Giuliano Sperandio

Ligure di Diano Borganzo, classe ’82, Giuliano Sperandio è lo chef executive de Le Taillevent, uno dei ristoranti più importanti nella storia dell’alta ristorazione parigina e mondiale. Un cuoco italiano alla guida di un monumento della cucina francese, una grande rivoluzione fatta in punta di piedi. Ma ben saldi a terra.

Quando parla Giuliano è un piacere ascoltarlo: il suo tono ruggente e felice è il perfetto pendant delle sue idee nette e statuarie, soprattutto quando riflette sulle differenze tra la cucina francese e quella italiana. 

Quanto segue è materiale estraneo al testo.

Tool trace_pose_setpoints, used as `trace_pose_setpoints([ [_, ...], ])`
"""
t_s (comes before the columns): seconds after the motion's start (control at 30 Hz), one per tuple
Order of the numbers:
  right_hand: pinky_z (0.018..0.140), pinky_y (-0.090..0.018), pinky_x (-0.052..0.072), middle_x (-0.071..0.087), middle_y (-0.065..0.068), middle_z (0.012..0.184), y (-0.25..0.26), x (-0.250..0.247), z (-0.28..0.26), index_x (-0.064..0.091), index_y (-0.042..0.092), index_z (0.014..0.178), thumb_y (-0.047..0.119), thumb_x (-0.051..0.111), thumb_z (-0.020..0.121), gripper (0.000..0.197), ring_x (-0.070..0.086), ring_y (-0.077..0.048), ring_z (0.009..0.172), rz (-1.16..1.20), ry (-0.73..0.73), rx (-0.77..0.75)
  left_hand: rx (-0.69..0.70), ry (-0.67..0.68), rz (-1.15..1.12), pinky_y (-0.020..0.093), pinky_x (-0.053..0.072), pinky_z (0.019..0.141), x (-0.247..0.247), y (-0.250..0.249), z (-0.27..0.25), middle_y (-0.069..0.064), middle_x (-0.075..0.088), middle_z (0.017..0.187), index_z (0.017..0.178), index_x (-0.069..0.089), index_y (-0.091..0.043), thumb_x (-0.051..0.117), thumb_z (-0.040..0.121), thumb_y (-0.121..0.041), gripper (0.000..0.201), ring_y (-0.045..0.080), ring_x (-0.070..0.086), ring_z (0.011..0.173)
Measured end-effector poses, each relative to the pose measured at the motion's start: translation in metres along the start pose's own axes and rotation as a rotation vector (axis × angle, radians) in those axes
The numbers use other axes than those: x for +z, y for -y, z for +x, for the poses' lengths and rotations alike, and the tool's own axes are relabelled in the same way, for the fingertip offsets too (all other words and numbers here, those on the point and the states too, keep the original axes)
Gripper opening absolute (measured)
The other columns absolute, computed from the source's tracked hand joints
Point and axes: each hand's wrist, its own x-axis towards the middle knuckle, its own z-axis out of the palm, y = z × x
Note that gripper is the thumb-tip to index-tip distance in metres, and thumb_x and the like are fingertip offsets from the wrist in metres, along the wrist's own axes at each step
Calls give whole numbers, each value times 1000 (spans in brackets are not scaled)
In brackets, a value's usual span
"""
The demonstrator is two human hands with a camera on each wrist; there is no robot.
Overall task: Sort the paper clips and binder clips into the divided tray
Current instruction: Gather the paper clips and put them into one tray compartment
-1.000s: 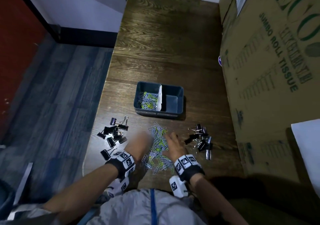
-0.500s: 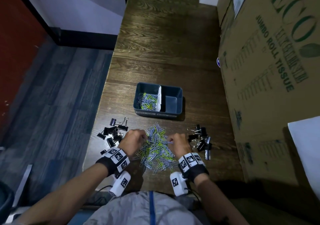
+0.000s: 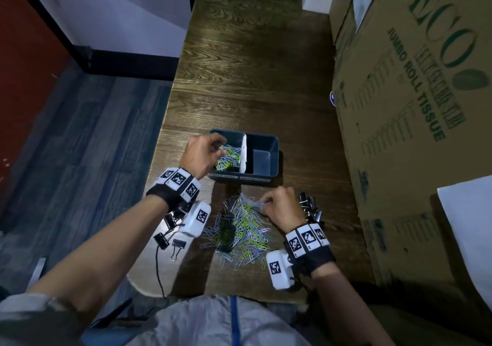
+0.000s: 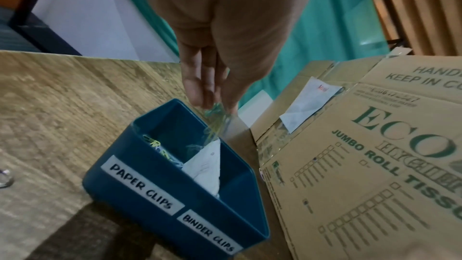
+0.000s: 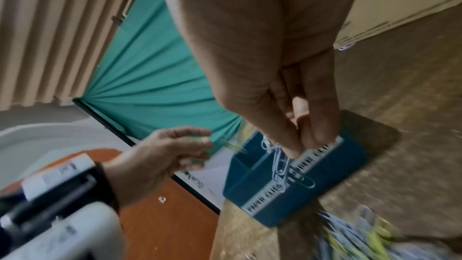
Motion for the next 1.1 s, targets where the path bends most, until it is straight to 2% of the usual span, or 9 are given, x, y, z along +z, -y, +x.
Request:
trace_pose_setpoints([
  [0.07,58,-23,58,73,-3,89,16,-15,3,76,12,90,9,69,91,7,67,-9,65,23,-60,-38,-7,-37,39,36,59,78,5,4,-5,6,73,99,111,69,-14,68,88,-19,23,15,68,84],
  [0.13,70,-26,59,74,-5,92,32,-30,13,77,11,92,10,71,89,7,66,-13,73,22,-135,-107,-23,-95,87,35,59,75,12,12,-18,5,74,93,104,71,-16,65,90,-19,15,17,68,79],
  [0.23,70,-13,47,75,-5,93,59,-48,33,78,12,95,11,71,89,10,62,-13,77,13,-213,-169,-67,-92,149,27,55,70,27,25,-42,2,74,90,100,71,-18,64,90,-18,12,15,65,72],
  [0.33,71,-19,50,76,-5,94,81,-51,56,79,15,92,9,73,85,12,69,-18,83,26,-259,-208,-123,63,219,24,46,65,42,43,-63,0,73,89,98,70,-18,66,87,-14,12,14,60,72],
  [0.47,80,-32,58,75,-2,96,79,-41,63,76,17,99,11,79,79,22,70,-18,87,44,-302,-255,-132,288,274,31,52,73,58,68,-86,3,71,92,95,66,-21,69,83,-15,14,24,67,86],
  [0.7,80,-36,59,68,-1,95,0,22,30,69,15,91,3,70,86,13,67,-18,85,19,33,-47,-174,566,453,39,49,87,76,88,-119,4,51,122,129,42,-19,73,80,-40,61,25,58,105],
  [0.8,89,-38,57,63,-6,120,-32,40,13,65,18,113,8,74,83,32,64,-24,102,-128,244,98,-200,623,509,42,52,86,81,95,-126,9,48,128,134,33,-18,78,75,-32,75,30,61,103],
  [0.93,88,-39,57,31,-4,147,-56,59,-6,45,31,131,4,82,70,77,53,-32,120,-152,302,215,-199,623,461,44,53,83,87,96,-128,12,49,124,133,29,-15,77,75,-18,76,31,62,97],
  [1.1,96,-40,52,43,-5,142,-54,88,-3,42,25,130,0,76,73,71,50,-28,124,-134,224,153,-148,551,347,36,51,79,102,88,-124,12,58,115,124,42,-15,69,79,-18,53,31,61,96],
])
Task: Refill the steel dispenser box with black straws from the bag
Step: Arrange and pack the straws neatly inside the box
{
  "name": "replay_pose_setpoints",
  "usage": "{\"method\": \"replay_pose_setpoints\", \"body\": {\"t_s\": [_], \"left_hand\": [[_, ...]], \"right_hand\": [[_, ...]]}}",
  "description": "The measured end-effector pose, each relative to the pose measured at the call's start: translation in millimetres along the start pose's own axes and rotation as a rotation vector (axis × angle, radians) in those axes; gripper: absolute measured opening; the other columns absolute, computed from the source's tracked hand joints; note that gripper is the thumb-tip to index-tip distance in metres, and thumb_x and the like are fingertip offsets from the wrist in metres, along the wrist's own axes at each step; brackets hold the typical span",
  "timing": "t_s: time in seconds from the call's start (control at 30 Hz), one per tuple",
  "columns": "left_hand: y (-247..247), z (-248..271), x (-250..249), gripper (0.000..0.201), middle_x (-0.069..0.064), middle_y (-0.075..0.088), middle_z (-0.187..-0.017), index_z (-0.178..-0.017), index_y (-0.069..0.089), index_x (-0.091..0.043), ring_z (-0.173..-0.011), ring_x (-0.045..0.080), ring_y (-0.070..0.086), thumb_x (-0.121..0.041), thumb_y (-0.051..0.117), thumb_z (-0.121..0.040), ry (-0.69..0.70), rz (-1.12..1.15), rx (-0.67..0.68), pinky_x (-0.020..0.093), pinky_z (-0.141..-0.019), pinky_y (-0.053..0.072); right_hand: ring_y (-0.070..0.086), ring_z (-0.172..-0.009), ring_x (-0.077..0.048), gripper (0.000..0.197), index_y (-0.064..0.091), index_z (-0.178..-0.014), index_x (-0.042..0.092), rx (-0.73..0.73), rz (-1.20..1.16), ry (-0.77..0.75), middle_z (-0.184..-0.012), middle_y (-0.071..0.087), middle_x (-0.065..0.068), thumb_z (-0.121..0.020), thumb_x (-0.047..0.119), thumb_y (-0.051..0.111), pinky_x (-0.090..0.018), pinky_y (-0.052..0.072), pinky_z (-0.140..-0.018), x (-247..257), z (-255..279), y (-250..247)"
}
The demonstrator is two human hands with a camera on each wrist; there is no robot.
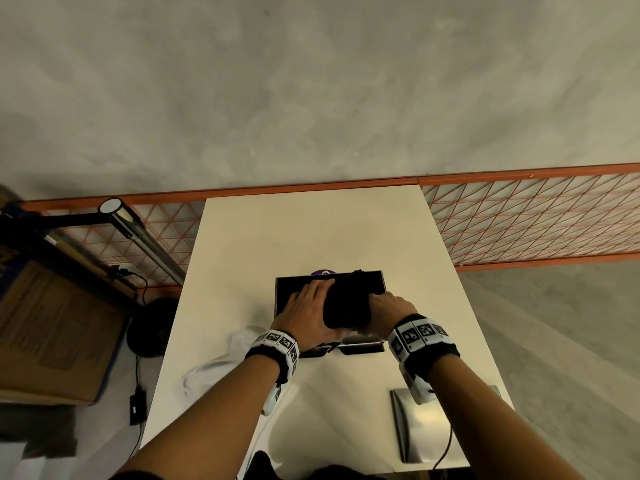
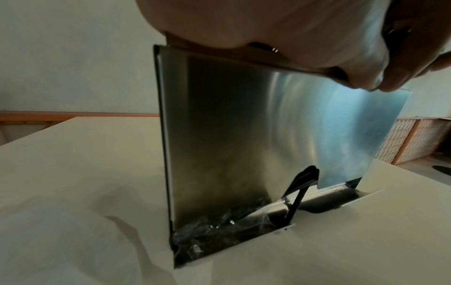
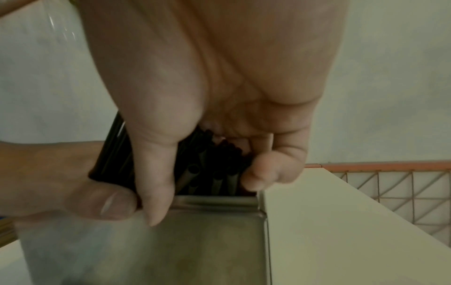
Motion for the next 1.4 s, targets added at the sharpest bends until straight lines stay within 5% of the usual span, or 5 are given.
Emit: {"method": "replay_pose_setpoints", "body": {"t_s": [0.43, 0.6, 0.77, 0.9, 1.4], "left_hand": [[-2.0, -2.0, -0.3, 0.116, -0.005, 0.035, -0.154, -0.157, 0.021, -0.026, -0.141, 0.017, 0.039, -0.082, 0.063, -0.065, -0.012, 0.002, 0.002, 0.044, -0.118, 0.034], [-2.2, -1.3, -0.5, 0.115, -0.005, 0.036, -0.154, -0.156, 0.022, -0.026, -0.140, 0.017, 0.040, -0.082, 0.064, -0.065, -0.009, 0.009, -0.006, 0.044, -0.118, 0.034], [-3.0, -0.4, -1.3, 0.114, -0.006, 0.037, -0.153, -0.155, 0.024, -0.026, -0.140, 0.016, 0.040, -0.081, 0.066, -0.065, -0.003, 0.025, -0.019, 0.044, -0.118, 0.034], [-5.5, 0.8, -2.8, 0.113, -0.006, 0.037, -0.153, -0.156, 0.024, -0.026, -0.140, 0.017, 0.040, -0.080, 0.066, -0.066, 0.004, 0.055, -0.022, 0.044, -0.118, 0.034], [-8.5, 1.1, -2.2, 0.115, -0.007, 0.038, -0.152, -0.155, 0.025, -0.028, -0.139, 0.018, 0.042, -0.078, 0.075, -0.064, -0.029, 0.128, -0.051, 0.045, -0.115, 0.038]], "right_hand": [[0.066, -0.105, -0.029, 0.038, 0.065, -0.117, 0.012, 0.103, -0.177, -0.012, -0.111, 0.071, -0.011, -0.084, 0.028, 0.072, -0.026, 0.045, -0.077, 4.0, -11.1, -13.3], [0.065, -0.065, -0.020, 0.024, 0.065, -0.102, 0.015, 0.115, -0.244, 0.028, -0.082, 0.067, -0.004, -0.081, 0.024, 0.075, -0.021, 0.046, -0.049, 5.1, -10.8, -8.4], [0.065, -0.091, -0.024, 0.050, 0.064, -0.119, 0.020, 0.048, -0.347, 0.039, -0.110, 0.069, -0.006, -0.073, 0.032, 0.081, -0.023, 0.048, -0.068, 3.5, -14.0, -2.3], [0.058, -0.074, -0.019, 0.038, 0.067, -0.109, 0.016, 0.013, -0.438, 0.077, -0.103, 0.071, -0.007, -0.074, 0.025, 0.079, -0.021, 0.043, -0.060, 0.0, -11.6, -2.5], [0.072, -0.065, -0.015, 0.010, 0.074, -0.084, 0.006, -0.019, -0.550, 0.059, -0.071, 0.075, -0.007, -0.081, 0.014, 0.069, -0.030, 0.058, -0.081, 14.9, 3.4, -8.4]]}}
Point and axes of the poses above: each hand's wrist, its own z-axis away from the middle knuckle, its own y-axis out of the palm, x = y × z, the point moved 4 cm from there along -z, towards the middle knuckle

«Prima di tutto la formazione scolastica di base. Qui in Francia, sin dalla più giovane età, si allestiscono le fondamenta del sapere culinario e non si può scherzare. A 14 anni negli istituti alberghieri si parte da Escoffier, dai libri tecnici e c’è la pratica diffusa di mettersi alla prova fin da subito con colleghi, ingredienti e attrezzature. In Italia si apprendono le basi e si fa teoria a grandi linee, con professori che arrivano prevalentemente dalle scuole (e non dalla ristorazione). La scuola francese dà la possibilità di entrare direttamente nel mondo Michelin, i miei ragazzi di 16 anni e l’alto numero di giovanissimi delle brigate in Francia lo dimostrano con immediatezza. Nel programma francese vige l’alternanza scuola-lavoro fin da subito e l’approccio alla materia è quasi universitario, già a 18 anni; l’italiano, di contro, deve crearsi da sé le proprie esperienze, sperando di trovare fin dagli esordi dei buoni cuochi-maestri che possano condividere le loro conoscenze.
Tuttavia, oggi è forse migliorata la situazione: un ragazzo ambizioso, che sia francese o italiano, può ora imparare anche autonomamente, dal web e dai nuovi libri più accessibili e specifici. Poi però c’è sempre lo scoglio della realtà, dell’entrare in cucina e iniziare le battaglie. Dove l’adrenalina elettrifica corpo e mente, lì ci vuole il carattere oltre alle nozioni imparate
».

Differenze sostanziali, dunque, tra le due culture che forse si stanno affievolendo, visto che la richiesta di cuochi italiani nel mondo si sta muovendo nella direzione opposta: catene alberghiere, brigate stellate di tutto il mondo, consulenze e aperture di nuovi ristoranti di lusso sono in mano a chef italiani, non c’è più l’egemonia francese. 
«Vero! Ora anche molti italiani sono apprezzati all’estero, ma solo i fuoriclasse però…» e sorride sornione, tra il serio e il faceto. «Beh, il “marchio Italia” è più forte dei singoli chef, nonostante quelli in circolazione siano bravissimi. Anche questa è una grande differenza: lo chef francese viene chiamato per il suo nome, non perché rappresenti la Francia; il Made in Italy è invece potente nel mondo, ancora di più dei singoli cuochi che lo rappresentano».

Sembra quasi che esista da sempre un filo rosso che unisce le due cucine, fin dal Rinascimento, un continuo scambio di prodotti, tecniche, ricette e ora anche di cuochi. E Giuliano Sperandio è l’ultimo favoloso esempio di questa sinergia centenaria.